Nella mitologia greca era stata la dea Atena a regalare agli uomini l’olivo e ad insegnarne la spremitura. Un tempio, dedicato alla dea, sarebbe stato costruito sull’Acropoli intorno al primo albero d’olivo. Per i Greci, che avevano preferito il dono di Atena al cavallo da guerra di Poseidone, la pianta era simbolo di pace. Era vietato sradicare questi alberi ed erano previste pene severe: il colpevole veniva giudicato dall’Areopago e poteva essere condannato alla confisca dei beni, oppure all’esilio o perfino alla morte. L’olio veniva usato come alimento, come medicamento, come cosmetico per la pelle e per i capelli, per l’illuminazione e le foglie d’alloro erano ornamento per i vincitori olimpici.

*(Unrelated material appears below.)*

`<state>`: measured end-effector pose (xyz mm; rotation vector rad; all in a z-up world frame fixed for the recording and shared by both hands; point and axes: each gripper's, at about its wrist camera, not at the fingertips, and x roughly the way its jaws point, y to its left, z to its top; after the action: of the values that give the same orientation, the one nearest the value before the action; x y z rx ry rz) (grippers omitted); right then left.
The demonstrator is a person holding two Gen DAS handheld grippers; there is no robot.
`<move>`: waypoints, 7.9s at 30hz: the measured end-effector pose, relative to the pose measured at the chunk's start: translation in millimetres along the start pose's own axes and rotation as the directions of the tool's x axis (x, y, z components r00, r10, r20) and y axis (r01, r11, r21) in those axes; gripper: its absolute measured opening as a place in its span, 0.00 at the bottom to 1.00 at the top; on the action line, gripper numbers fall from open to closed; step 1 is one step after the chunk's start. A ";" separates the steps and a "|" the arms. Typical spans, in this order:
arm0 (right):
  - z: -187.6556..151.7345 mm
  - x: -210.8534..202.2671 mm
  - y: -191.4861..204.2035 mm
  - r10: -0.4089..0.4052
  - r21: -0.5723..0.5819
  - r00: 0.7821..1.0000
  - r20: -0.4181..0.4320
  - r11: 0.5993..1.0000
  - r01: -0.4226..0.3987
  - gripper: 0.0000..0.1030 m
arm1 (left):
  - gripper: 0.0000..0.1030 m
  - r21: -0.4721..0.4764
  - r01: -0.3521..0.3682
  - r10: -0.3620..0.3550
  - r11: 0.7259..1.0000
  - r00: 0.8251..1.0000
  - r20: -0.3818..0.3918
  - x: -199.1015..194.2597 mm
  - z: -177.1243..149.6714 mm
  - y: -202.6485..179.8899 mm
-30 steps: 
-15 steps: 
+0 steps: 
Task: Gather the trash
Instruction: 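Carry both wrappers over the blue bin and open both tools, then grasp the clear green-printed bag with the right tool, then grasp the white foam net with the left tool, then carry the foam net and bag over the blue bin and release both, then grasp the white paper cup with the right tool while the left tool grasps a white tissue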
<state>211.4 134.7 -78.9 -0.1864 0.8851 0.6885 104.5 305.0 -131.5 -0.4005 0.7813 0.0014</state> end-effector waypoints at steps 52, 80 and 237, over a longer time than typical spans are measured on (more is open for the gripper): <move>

La coltivazione dell’ulivo si estese in tutte le terre della Magna Grecia a partire dalla metà del I millennio a.C. e nel resto della penisola fu diffusa dagli Etruschi e poi dai Romani. Secondo Plinio il Vecchio, sarebbe stato il re etrusco Tarquinio Prisco nel 581 a.C. a introdurne la coltivazione. Nei territori conquistati Roma diffuse la coltivazione dell’olivo, la produzione dell’olio e la sua commercializzazione; impose anche il pagamento con l’olio d’oliva di alcuni tributi. La produzione avveniva in varie fasi. Una prima spremitura, con le olive ancora verdi e con il nocciolo, produceva un olio eccellente; la seconda spremitura schiacciava il restante e dava un prodotto ricco di morchia (feccia, sedimenti). I residui del frantoio venivano usati come combustibile per le lucerne che illuminavano case, strade e templi. In età imperiale Roma importava l’olio dalla Spagna via mare, ma i benestanti usavano olio italico e rifiutavano il burro e il grasso di maiale in uso nei paesi nordici. Con la caduta dell’Impero Romano, l’olio divenne una merce rara e preziosa ritrovabile soprattutto nei monasteri benedettini, come in quello di Fara di Rieti. Divenne di nuovo prodotto di scambio con l’avvento delle Repubbliche Marinare di Venezia e Genova.
Una delle zone italiane ricca di uliveti è la Sabina: colline ricoperte di oliveti secolari, verdi vallate, boschi di querce e di faggi nei monti, borghi medioevali, castelli e monasteri caratterizzano questo territorio. Ma soprattutto vi sono diffusi, oltre ai campi di olivi, numerosi frantoi per la produzione dell’Olio Sabina D.O.P., produzione che dal 2009 è tutelata da un consorzio che riunisce produttori agricoli, frantoi e imbottigliatori di 46 comuni delle province di Roma e Rieti.
Il Consorzio Sabina DOP, per salvaguardare l’ambiente ed impedire lo sfruttamento sconsiderato del suolo, sta promuovendo l’agroecologia. Significa tornare all’olivicoltura del passato, variare le produzioni agricole, promuovere allevamenti allo stato brado, inserire insetti impollinatori come le api, ridurre l’impiego di fitofarmaci contro i parassiti ed infine vietare le coltivazioni intensive.
Gli olivi proteggono il terreno da rischi idrogeologici e assorbono una grande quantità di anidride carbonica. La loro coltivazione, inoltre, può adattarsi anche ad ambienti aridi permettendo il recupero di territori abbandonati. Secondo gli studi del Consorzio, «la Sabina con 2.500.000 ulivi a nord di Roma rappresenta oggi il più grande filtro di anidride carbonica della capitale».